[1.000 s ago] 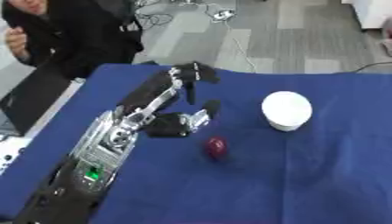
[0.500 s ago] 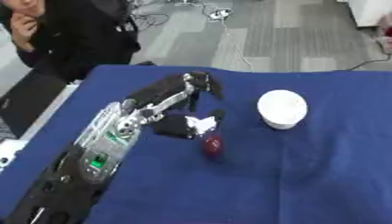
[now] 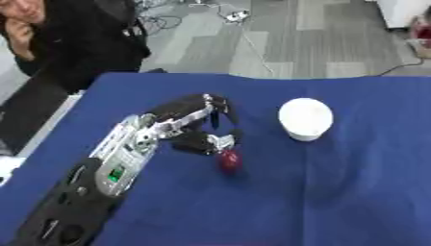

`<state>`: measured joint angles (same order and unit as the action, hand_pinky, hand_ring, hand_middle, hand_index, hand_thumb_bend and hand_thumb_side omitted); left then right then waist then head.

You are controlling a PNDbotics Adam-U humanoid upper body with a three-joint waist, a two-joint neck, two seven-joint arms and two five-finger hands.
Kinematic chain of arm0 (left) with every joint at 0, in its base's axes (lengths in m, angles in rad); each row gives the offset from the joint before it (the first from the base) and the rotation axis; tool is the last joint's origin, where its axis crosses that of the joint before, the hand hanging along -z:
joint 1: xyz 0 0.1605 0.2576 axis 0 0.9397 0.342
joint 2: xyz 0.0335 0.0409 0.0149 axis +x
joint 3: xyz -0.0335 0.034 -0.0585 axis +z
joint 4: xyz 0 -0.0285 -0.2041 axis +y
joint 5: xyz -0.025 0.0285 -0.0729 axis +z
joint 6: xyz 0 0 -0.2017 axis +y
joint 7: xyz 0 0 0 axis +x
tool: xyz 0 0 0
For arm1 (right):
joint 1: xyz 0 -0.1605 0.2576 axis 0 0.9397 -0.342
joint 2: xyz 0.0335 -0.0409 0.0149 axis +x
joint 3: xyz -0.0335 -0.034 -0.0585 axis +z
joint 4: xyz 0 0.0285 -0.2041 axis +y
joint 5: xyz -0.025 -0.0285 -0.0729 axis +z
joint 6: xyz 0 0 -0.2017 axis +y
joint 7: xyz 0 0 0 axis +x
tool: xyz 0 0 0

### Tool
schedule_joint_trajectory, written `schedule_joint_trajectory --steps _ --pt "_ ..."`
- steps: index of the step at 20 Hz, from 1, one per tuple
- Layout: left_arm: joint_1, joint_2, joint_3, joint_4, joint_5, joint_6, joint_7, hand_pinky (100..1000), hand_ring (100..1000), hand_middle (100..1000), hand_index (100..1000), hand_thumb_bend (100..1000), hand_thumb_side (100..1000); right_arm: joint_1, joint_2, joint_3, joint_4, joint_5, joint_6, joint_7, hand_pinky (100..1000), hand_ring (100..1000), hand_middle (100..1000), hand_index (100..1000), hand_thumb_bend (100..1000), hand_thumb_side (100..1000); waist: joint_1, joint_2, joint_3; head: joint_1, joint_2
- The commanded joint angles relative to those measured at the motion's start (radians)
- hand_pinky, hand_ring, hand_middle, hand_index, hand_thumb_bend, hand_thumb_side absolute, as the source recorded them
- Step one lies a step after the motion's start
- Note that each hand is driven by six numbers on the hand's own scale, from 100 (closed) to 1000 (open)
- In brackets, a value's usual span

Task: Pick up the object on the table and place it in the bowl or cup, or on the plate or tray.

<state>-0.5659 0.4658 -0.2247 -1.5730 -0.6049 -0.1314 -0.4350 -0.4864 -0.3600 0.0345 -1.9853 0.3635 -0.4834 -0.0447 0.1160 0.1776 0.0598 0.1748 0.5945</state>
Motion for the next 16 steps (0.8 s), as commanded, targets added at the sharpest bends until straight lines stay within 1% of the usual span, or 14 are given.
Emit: schedule_joint_trajectory --steps 1,4,8,10,12,13,15,16 --pt "-0.020 0.023 0.003 0.021 0.002 -0.006 -0.027 263 580 736 752 100 880 -0.018 -0.009 -0.001 -0.015 0.000 0.001 0.005 301 518 721 776 102 1000 -0.002 -0.011 -0.002 -0.007 0.000" --pt "-0.021 0.022 -0.001 0.043 0.014 -0.010 -0.062 268 594 752 752 100 885 -0.018 -0.009 -0.001 -0.015 -0.001 0.001 0.009 300 517 719 776 105 1000 -0.002 -0.010 -0.004 -0.007 -0.001" --pt "-0.019 0.021 -0.003 0.060 0.034 -0.013 -0.101 269 594 753 761 102 852 -0.018 -0.009 -0.001 -0.015 -0.003 0.001 0.013 299 516 717 776 108 1000 -0.002 -0.009 -0.006 -0.009 -0.002" --pt "-0.019 0.020 -0.006 0.067 0.046 -0.017 -0.127 285 605 772 784 123 863 -0.018 -0.009 -0.001 -0.015 -0.004 0.001 0.014 298 515 717 777 109 1000 -0.002 -0.009 -0.007 -0.010 -0.002" --pt "-0.019 0.019 -0.009 0.073 0.063 -0.021 -0.165 301 616 784 798 145 839 -0.018 -0.009 0.000 -0.015 -0.004 0.002 0.016 298 515 716 777 109 1000 -0.002 -0.009 -0.007 -0.012 -0.003" --pt "-0.019 0.019 -0.010 0.073 0.069 -0.023 -0.186 308 622 791 805 159 807 -0.018 -0.010 0.000 -0.015 -0.005 0.002 0.016 298 515 716 777 109 1000 -0.002 -0.008 -0.006 -0.013 -0.003" --pt "-0.018 0.020 -0.008 0.071 0.074 -0.027 -0.226 316 628 796 810 186 787 -0.018 -0.010 0.000 -0.015 -0.005 0.002 0.017 298 515 716 777 109 1000 -0.003 -0.008 -0.005 -0.015 -0.004" --pt "-0.017 0.020 -0.008 0.069 0.075 -0.029 -0.243 338 644 811 833 206 775 -0.018 -0.010 -0.001 -0.015 -0.005 0.002 0.018 298 515 716 777 110 1000 -0.003 -0.008 -0.004 -0.016 -0.005"
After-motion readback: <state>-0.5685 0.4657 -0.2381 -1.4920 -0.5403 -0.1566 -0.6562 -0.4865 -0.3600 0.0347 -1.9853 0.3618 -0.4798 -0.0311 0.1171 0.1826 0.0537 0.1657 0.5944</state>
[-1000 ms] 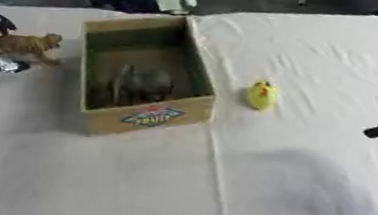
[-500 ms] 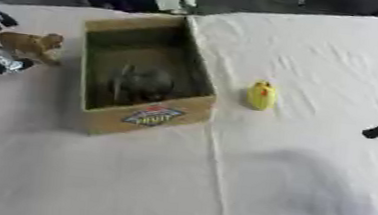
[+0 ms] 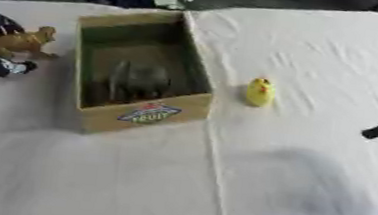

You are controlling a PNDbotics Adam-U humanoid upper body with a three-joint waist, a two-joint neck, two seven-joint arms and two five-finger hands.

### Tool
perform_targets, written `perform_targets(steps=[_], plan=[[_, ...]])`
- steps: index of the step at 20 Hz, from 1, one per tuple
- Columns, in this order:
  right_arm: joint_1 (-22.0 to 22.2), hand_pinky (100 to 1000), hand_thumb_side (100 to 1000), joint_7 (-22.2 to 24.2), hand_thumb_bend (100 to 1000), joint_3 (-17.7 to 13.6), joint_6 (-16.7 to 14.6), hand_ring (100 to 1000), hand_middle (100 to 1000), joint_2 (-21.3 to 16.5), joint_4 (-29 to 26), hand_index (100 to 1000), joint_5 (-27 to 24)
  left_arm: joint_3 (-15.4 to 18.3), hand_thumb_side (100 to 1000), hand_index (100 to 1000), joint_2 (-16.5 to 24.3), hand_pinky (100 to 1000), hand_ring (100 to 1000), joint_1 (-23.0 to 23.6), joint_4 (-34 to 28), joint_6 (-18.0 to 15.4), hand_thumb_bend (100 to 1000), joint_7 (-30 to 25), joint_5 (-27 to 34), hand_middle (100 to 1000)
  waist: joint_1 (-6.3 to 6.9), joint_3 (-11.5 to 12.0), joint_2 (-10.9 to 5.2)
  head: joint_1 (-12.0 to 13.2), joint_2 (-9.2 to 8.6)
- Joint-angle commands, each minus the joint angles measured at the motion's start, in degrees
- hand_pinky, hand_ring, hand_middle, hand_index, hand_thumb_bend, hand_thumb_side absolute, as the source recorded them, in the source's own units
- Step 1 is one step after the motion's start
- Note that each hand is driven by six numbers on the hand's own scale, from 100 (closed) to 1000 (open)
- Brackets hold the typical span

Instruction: Pick up objects on the table and place them in the box.

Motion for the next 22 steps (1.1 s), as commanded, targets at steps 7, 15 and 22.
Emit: perform_targets(steps=[7, 15, 22], plan=[[-0.4, 716, 596, 0.1, 100, -0.2, -0.3, 629, 550, -1.1, -0.4, 709, 0.1, 0.7, 291, 578, 0.9, 570, 346, -0.5, -2.3, 2.7, 116, 2.7, 0.0, 302, -0.27, 0.4, -1.11, -0.2, -0.38], [-0.3, 716, 596, 0.2, 100, -0.2, -0.1, 630, 551, -1.2, -0.5, 709, -0.1, -0.1, 265, 550, 1.6, 574, 311, -1.8, -16.7, 5.0, 100, 2.7, 5.9, 264, -0.19, 1.1, -1.56, -0.2, -0.06], [-0.6, 716, 593, 0.7, 100, 0.3, 0.0, 630, 551, -1.3, -0.6, 709, -0.4, -4.2, 267, 558, -0.2, 587, 324, -6.9, -22.5, 4.2, 100, -1.3, 7.1, 272, -0.04, 0.6, -1.87, 0.5, -0.05]])
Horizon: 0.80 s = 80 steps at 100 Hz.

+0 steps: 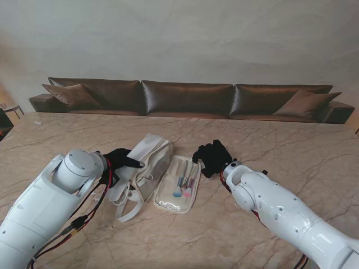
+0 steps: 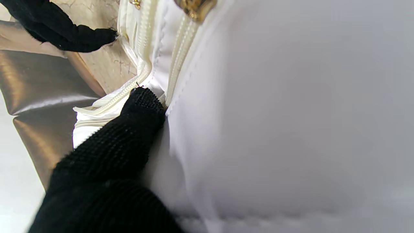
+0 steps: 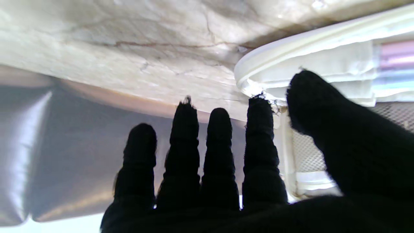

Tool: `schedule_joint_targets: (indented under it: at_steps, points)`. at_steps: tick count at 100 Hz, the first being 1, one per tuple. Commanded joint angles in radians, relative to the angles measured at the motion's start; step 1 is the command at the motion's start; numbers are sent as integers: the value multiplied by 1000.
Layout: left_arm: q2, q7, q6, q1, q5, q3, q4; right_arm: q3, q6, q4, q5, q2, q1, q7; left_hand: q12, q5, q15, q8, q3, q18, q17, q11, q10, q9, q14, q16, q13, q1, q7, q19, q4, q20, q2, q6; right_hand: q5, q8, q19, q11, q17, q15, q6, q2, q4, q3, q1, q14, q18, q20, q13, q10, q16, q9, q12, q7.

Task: Pack the cosmetics bag

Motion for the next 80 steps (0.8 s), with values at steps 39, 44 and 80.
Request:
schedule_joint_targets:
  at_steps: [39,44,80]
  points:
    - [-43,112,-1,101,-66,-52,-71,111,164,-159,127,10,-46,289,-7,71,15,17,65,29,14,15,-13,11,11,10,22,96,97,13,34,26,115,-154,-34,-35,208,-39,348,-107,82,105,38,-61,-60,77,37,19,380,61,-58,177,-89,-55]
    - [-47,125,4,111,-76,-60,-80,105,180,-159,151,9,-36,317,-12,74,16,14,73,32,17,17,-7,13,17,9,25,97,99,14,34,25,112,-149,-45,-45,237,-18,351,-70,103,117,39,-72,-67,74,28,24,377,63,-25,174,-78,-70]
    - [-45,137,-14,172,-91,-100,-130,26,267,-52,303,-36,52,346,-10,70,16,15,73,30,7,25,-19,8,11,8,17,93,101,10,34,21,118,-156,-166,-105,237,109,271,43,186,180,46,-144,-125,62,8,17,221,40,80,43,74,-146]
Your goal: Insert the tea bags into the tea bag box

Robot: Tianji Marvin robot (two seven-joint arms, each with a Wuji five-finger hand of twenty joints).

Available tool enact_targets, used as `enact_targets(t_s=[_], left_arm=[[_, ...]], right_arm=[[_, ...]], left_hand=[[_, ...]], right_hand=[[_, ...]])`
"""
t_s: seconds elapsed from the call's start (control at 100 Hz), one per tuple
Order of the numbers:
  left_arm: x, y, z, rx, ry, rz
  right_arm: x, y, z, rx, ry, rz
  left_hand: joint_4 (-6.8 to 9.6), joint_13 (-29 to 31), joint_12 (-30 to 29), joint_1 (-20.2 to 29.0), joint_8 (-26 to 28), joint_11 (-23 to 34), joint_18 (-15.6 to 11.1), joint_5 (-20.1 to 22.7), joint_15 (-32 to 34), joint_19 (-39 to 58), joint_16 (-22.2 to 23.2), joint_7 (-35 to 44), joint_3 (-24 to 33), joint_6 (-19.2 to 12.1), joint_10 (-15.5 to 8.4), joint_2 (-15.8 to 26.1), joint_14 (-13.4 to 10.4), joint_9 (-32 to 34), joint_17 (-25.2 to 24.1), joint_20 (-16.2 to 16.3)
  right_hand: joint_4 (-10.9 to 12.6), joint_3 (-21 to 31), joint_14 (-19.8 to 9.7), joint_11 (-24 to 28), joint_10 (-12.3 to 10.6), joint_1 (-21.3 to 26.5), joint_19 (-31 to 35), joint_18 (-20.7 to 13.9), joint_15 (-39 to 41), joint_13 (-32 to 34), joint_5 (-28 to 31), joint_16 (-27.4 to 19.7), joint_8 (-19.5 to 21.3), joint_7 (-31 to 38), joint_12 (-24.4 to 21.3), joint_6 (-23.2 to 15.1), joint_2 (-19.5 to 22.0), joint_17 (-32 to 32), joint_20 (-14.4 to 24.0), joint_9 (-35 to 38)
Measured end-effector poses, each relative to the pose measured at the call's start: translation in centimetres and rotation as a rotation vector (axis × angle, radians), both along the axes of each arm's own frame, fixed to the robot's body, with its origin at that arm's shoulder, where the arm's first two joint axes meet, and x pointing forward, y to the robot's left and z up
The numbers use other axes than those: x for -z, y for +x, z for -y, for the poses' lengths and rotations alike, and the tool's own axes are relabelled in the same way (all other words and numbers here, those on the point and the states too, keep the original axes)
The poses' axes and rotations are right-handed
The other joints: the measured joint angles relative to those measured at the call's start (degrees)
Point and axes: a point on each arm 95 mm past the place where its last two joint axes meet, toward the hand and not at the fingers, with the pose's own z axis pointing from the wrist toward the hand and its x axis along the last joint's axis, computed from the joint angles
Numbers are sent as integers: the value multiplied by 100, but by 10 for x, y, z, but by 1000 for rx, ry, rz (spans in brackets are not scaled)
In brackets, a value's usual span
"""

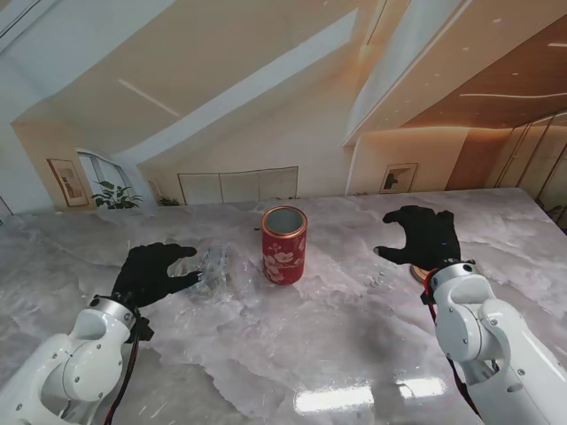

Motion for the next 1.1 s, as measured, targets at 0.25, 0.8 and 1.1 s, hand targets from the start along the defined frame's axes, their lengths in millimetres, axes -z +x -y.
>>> enact_targets(t_s=[0.25,0.8,1.1], left_arm=[[7,0,-4,-14,-51,-64],[11,-1,-4,-8,-38,-115],[12,0,-6,-16,-17,-132]], right_arm=[[1,20,19,183,-62,-28],[68,60,55,439,-109,-211],[95,77,69,476,-114,-276]], left_hand=[[0,0,-4,0,-18,-23,0,-1,0,23,0,0,0,0,-2,0,0,-59,0,97],[-17,-66,-6,127,-21,-47,0,-2,-3,117,-10,0,3,-8,0,4,0,-59,0,101],[-16,-66,-6,126,-21,-55,0,-2,-3,117,-18,0,3,-24,0,4,2,-59,0,101]], right_hand=[[5,-190,20,-16,-2,-73,-2,185,-155,-268,-661,-2,-6,-130,-2,-117,3,-1,0,-440],[22,-327,24,-1503,-82,-73,347,722,37,-529,-1724,-10,-170,-885,-704,-562,-19,389,-119,-720],[29,-259,24,-1592,-92,-168,618,781,126,-521,-1723,-7,711,-1675,-734,-712,-206,665,-372,-720]])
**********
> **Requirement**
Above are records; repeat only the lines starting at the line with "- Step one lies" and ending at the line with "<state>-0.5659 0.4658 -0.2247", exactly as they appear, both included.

> **Task answer**
- Step one lies a step after the motion's start
- Note that each hand is driven by six numbers on the hand's own scale, from 100 (closed) to 1000 (open)
- In brackets, a value's usual span

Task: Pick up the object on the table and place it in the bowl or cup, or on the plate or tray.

<state>-0.5659 0.4658 -0.2247 -1.5730 -0.6049 -0.1314 -0.4350 -0.4864 -0.3600 0.0345 -1.9853 0.3635 -0.4834 -0.0447 0.1160 0.1776 0.0598 0.1748 0.5945</state>

That completes the answer to the exercise.